TASK INSTRUCTIONS ::
In the listing below, start your output at the line with "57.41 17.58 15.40" and end it after the line with "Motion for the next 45", copying every line exactly.

DATA UNDER STUDY ::
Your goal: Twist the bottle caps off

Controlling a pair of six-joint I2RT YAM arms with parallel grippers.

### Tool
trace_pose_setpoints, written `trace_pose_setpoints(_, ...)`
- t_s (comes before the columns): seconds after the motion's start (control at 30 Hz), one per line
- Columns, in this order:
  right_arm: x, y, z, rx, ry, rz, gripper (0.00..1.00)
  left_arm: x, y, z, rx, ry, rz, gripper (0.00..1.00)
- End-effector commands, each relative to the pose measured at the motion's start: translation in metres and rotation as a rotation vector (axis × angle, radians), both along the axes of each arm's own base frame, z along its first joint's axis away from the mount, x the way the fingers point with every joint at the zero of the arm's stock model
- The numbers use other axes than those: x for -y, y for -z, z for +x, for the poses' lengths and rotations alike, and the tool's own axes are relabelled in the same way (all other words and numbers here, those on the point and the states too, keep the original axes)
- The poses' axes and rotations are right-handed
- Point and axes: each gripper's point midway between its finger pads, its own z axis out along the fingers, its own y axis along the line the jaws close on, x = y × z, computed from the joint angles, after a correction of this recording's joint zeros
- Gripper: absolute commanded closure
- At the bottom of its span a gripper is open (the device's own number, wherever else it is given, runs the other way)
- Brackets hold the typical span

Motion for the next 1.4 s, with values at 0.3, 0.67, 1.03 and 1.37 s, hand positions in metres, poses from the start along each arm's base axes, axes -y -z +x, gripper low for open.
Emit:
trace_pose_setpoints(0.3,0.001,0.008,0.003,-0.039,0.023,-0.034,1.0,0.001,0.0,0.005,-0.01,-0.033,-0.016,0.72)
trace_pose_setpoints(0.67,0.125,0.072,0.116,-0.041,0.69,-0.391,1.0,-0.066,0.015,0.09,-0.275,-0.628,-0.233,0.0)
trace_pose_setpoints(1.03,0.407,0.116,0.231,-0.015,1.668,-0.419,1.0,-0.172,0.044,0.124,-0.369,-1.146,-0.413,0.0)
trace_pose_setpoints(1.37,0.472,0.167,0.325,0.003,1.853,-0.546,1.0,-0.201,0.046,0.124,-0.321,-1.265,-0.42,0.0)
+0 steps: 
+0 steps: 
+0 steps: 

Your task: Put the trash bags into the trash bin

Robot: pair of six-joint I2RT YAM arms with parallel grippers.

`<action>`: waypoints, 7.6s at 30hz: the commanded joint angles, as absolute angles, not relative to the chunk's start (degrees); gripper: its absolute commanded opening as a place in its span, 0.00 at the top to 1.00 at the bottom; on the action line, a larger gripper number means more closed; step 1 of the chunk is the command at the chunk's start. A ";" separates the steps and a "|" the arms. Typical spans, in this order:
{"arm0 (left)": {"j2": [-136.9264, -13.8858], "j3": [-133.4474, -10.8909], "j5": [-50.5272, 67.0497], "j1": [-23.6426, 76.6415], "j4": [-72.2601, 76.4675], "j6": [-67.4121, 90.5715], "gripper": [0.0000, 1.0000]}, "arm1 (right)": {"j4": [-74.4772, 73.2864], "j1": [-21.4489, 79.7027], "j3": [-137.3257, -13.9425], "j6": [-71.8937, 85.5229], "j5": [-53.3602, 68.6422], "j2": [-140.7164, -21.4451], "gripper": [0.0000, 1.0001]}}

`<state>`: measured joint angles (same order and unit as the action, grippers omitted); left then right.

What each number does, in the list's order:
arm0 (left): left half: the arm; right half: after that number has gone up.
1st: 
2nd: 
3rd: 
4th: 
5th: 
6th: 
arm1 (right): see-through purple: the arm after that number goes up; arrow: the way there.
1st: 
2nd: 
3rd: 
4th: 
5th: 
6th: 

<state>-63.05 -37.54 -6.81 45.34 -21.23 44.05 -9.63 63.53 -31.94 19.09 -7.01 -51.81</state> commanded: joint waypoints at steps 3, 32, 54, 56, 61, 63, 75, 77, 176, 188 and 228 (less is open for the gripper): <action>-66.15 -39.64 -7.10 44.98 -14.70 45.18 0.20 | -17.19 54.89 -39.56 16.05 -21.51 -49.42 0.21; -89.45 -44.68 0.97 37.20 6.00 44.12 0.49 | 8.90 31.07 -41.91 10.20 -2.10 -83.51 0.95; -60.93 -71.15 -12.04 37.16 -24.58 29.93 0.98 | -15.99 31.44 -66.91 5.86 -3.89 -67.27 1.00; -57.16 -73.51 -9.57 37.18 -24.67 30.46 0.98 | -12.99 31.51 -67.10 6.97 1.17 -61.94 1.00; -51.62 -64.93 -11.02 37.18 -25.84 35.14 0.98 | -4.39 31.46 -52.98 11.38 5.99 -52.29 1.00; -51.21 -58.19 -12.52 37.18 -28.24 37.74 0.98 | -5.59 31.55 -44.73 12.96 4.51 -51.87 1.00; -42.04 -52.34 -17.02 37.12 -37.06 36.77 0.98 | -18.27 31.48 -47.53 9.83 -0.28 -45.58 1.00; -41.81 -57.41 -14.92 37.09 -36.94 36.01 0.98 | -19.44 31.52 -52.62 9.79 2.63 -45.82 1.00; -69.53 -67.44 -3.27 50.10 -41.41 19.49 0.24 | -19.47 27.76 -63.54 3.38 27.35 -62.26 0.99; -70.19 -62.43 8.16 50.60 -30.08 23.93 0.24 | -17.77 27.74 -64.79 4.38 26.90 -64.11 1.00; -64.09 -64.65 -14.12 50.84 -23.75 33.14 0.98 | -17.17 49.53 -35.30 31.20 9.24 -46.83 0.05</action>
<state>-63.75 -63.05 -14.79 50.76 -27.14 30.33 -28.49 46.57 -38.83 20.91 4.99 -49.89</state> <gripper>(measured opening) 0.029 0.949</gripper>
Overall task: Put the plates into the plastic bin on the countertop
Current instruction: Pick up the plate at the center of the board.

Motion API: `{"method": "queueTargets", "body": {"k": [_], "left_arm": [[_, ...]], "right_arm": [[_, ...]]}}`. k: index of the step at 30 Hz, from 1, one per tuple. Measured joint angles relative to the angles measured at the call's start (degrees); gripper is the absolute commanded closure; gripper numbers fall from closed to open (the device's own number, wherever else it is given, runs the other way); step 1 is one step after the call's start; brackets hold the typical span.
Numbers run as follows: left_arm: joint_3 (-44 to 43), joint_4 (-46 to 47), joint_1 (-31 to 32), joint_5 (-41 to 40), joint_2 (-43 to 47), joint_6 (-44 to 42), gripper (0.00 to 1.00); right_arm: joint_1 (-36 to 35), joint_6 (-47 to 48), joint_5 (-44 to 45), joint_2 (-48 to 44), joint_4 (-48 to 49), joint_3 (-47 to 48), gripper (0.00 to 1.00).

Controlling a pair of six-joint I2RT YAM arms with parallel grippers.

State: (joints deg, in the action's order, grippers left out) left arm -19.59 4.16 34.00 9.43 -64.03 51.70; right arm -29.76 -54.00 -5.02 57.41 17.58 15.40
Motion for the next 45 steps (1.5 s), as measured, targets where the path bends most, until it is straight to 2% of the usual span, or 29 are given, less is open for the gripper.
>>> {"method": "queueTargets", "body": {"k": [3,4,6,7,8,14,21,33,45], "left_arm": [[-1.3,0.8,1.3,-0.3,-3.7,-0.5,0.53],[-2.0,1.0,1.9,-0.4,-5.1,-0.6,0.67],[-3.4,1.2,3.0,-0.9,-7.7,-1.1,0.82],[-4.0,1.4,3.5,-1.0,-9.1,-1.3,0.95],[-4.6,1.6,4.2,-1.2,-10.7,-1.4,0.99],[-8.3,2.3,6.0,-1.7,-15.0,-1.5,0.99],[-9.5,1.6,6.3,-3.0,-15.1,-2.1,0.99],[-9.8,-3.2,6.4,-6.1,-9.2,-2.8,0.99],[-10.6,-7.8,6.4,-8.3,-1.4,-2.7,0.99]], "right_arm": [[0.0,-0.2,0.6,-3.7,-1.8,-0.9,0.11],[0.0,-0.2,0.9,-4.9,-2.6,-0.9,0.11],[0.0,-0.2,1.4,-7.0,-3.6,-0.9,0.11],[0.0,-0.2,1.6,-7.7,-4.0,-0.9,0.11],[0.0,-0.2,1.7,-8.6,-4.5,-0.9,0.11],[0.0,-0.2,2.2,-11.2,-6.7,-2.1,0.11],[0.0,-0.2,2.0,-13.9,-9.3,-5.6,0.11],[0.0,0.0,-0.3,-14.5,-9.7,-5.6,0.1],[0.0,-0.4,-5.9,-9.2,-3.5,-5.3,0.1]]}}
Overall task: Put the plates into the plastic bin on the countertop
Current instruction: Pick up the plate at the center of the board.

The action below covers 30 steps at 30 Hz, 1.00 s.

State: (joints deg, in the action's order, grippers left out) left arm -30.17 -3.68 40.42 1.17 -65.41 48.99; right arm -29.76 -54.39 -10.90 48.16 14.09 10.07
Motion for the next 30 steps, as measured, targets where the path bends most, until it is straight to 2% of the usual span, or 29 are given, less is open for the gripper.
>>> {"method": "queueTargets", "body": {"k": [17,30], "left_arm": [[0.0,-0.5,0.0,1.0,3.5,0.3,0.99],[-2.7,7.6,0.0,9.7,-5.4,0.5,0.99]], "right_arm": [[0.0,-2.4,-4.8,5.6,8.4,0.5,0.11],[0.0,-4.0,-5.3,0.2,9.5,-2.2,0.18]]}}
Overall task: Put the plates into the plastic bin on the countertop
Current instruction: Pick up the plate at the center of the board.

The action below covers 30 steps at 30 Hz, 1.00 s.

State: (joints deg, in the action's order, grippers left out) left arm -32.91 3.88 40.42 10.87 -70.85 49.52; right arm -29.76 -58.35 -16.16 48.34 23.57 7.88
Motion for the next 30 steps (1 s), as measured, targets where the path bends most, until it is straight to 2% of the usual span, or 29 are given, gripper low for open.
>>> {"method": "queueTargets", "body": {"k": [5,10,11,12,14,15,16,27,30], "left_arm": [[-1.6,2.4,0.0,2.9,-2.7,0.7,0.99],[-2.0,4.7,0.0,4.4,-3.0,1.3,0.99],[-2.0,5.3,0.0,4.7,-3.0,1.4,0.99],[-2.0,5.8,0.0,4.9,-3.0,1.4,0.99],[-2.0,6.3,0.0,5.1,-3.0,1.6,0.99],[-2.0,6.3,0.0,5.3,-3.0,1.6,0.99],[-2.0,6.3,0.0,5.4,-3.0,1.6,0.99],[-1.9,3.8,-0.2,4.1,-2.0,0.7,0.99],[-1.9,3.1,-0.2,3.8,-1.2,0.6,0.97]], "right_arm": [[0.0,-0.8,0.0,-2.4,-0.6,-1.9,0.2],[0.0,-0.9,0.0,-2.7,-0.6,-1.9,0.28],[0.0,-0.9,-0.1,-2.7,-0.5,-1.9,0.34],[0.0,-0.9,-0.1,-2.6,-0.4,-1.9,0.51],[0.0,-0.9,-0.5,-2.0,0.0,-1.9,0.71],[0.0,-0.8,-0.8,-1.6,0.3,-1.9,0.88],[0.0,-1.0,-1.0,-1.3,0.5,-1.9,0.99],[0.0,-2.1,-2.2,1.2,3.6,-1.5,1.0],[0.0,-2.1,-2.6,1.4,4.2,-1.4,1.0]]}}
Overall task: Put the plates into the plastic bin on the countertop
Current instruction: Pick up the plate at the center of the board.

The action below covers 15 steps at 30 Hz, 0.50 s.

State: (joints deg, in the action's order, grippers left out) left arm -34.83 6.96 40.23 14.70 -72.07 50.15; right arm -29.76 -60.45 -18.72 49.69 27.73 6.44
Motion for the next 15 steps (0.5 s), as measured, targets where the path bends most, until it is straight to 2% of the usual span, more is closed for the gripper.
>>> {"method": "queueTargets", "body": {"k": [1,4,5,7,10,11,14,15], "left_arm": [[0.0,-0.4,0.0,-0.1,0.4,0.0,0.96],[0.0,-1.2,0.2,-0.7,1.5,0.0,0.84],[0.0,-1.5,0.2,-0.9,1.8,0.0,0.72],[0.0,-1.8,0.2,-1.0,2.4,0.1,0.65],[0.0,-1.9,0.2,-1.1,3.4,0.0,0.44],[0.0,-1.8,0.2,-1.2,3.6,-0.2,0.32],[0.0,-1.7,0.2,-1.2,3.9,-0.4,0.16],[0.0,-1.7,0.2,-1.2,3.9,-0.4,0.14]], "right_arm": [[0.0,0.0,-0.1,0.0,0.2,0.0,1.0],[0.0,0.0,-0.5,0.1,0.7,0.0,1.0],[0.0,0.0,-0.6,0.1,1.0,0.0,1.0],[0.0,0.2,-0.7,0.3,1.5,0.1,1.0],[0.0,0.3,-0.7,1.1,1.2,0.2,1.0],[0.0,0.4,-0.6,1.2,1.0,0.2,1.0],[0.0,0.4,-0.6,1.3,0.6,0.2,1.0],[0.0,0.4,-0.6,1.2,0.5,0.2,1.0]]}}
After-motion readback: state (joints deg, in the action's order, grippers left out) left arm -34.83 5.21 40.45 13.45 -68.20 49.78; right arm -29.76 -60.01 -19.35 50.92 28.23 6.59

RESPONSE ::
State: (joints deg, in the action's order, grippers left out) left arm -19.59 4.16 34.00 9.43 -64.03 51.70; right arm -29.76 -54.00 -5.02 57.41 17.58 15.40
Motion for the next 45 steps (1.5 s), as measured, targets where the path bends most, until it is straight to 2% of the usual span, or 29 are given, less is open for the gripper.

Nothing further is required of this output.